Scientists at Oregon Health Sciences University, a member of America’s Essential Hospitals, for the first time have used a gene editing technique to remove disease from a human embryo.
Gene editing is used to correct disease-causing gene mutations in human embryos. OHSU researchers used a technique called CRISPR-Cas9, which involves removing the disease-causing section of a genome and replacing it with new segments of DNA by injecting as enzyme that acts as molecular-scale scissors.
OHSU scientists used this technique to extract a mutation that causes hypertrophic cardiomyopathy, a congenital heart disease that can lead to heart failure and death. It was the first time scientists have reported testing the method with clinical-quality human embryos.
This breakthrough not only removes disease from the embryo, but also removes their entire lineage moving forward. That provides opportunity to prevent certain genetic diseases in entire families and larger populations if the technique is perfected and brought to scale.
The project was successful in part because researchers were able to avoid mosaicism, a gene-editing problem in which not all cells are repaired and some continue to carry the mutation. OHSU scientists prevented mosaicism by introducing the Cas9 enzyme during fertilization, when the embryo can replace breaks in the disease-causing gene with normal sections from a second source or parent.

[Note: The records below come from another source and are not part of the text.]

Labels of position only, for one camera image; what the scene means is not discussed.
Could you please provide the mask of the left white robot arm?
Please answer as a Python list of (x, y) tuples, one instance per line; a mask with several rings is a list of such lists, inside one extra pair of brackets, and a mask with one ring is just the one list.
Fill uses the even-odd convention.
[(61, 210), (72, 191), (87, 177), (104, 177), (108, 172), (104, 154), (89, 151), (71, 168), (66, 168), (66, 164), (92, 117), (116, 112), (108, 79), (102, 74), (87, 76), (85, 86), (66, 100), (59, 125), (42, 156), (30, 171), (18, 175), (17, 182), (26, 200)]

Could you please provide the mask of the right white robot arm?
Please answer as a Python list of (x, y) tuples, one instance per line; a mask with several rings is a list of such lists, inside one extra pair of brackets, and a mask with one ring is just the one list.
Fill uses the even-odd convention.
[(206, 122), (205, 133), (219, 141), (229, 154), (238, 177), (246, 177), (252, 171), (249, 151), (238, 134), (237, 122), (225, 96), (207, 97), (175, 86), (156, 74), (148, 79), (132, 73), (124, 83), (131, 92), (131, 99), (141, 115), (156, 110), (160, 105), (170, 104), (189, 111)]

Despite reaching this milestone, researchers say there is a long way to go before implementing the technique in clinical practice. To ensure safety, researchers must employ methods to avoid unintended outcomes, like subsequent mutations in other parts of the genome.
Researchers in this field seems to agree that further research is needed to fully understand the method’s potential and implications, and there are ethical debates in the field about when the practice is appropriate. Several groups, including the American Society of Human Genetics, caution that this gene-editing technique should be used to correct genetic mutations only in babies that already are born or in utero, rather than using it before implantation.